Burlap cloth (7m at about $2 per metre) and

http://www.mccallpattern.com/item/M3789.htm?tab=costumes&page=5

http://www.anytimecostumes.com/ecommerce/control/product/~product_id=005740042

http://sewing.patternreview.com/cgi-bin/patterns/sewingpatterns.pl?patternid=1389

Search for reaper at http://sewingpatterns.com/search.php

http://www.alleycatscratch.com/lotr/makingem/Patterns/Wizard.htm


----------



## ScreamingScarecrow (Oct 1, 2008)

Burlap works - made a Quasis motto costume - but beware of the smell. It'll need to air out outside for a couple of weeks to loose that smell.
You may also try thick felt black weed barrier as a suggestion...


----------



## fritz42_male (May 5, 2009)

Or the blankets used for moving house - made of recycled wool etc. You could dye them a darker colour


----------



## Aelwyn (Jul 7, 2008)

Look for ideas for T-tunics online (you'll find them on historical reenactment pages, as well as a cowl hood). Use a medium weight wool or wool blend for it to hang well (you can get that cheap in the off season, or wait for Fabricland's buy one, get 2 free. 

T-Tunic:
http://www.forest.gen.nz/Medieval/articles/Tunics/TUNICS.HTML
http://www.geocities.com/hansensmtn/toby/basic_tunic.htm
http://thescholarsgarret.com/northernshores/tunic1.html

Cowl:
http://members.cox.net/moirandalls/cowl.htm


----------



## Demon Dog (Mar 30, 2009)

Sorry, finally getting back to this thread. Thanks for the info everyone. I'm guessing some of you must dress in costume for Renaissance festivals to have monk robe patterns on hand. 

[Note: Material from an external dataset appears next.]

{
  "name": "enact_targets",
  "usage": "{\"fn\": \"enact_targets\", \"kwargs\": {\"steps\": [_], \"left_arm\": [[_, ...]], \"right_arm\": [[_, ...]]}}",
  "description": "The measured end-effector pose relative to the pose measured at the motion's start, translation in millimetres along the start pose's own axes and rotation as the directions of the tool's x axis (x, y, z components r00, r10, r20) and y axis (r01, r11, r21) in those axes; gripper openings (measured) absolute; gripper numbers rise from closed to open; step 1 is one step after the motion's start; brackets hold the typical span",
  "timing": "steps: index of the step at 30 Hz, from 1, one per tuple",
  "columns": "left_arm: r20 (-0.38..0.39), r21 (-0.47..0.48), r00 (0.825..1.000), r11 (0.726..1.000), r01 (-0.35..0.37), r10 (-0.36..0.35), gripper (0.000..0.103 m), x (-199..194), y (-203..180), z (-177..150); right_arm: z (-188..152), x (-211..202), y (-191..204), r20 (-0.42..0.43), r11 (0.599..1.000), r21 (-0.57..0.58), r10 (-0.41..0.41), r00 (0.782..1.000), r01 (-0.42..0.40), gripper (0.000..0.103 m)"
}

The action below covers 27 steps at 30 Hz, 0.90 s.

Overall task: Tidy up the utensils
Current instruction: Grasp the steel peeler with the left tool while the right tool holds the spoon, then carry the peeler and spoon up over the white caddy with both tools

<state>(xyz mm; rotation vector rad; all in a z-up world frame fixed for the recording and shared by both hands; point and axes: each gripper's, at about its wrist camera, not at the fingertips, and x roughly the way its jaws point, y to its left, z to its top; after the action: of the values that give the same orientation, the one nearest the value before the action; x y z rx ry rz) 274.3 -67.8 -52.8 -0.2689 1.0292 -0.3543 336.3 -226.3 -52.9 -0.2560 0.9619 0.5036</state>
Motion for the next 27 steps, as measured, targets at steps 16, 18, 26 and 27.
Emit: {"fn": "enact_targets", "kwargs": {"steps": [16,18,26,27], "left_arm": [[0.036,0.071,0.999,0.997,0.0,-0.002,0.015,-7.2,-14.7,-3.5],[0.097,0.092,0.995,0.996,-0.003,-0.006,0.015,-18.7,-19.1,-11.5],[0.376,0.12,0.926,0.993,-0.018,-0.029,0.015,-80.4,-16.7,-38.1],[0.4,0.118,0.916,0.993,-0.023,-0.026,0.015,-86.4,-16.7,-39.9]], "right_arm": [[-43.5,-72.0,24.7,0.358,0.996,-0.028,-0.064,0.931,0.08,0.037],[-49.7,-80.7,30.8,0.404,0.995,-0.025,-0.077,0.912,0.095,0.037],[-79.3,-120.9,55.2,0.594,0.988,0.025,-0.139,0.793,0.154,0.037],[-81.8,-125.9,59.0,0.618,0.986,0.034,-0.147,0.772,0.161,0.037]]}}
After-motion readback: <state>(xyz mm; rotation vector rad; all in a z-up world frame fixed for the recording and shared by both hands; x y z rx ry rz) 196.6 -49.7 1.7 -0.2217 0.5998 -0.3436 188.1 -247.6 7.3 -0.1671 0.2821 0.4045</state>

Fritz, you are the pattern person! I had no idea they had those online now. But I would definitely have to heed ScreamingScarecrow's advice and steer clear of the burlap (wife has a superhuman sense of smell). Some of those patterns look great, but I'm not sure I'm up to it. I can make many things using stuff from the Home Depot, but am severely sewing challenged.

Aelwyn, your patterns also look really good, and I almost think I could take on a couple of them (it'd be sewn by hand, though). 

Okay, I'll go through the patterns in more detail to see if I think I could take any on, then check out some material options and consider trying that route.

Thanks again!


----------



## Hauntiholik (May 17, 2006)

Look at item number 130323047915 on ebay.


----------



## Demon Dog (Mar 30, 2009)

Excellent find, Hauntiholik!! That is exactly the look I want and is right in line with my sewing skills (i.e., none). I'll be placing my bids. Thanks!


----------



## fritz42_male (May 5, 2009)

Hmmmm shall I bid against you?


Nah - they want $51 post6age - you are safe (from me anyway)


----------



## Hauntiholik (May 17, 2006)

Really? The shipping is only $15 for me.


----------



## RoxyBlue (Oct 6, 2008)

Hauntiholik said:


> Really? The shipping is only $15 for me.


(pssst, I think it's because he lives in Australia)


----------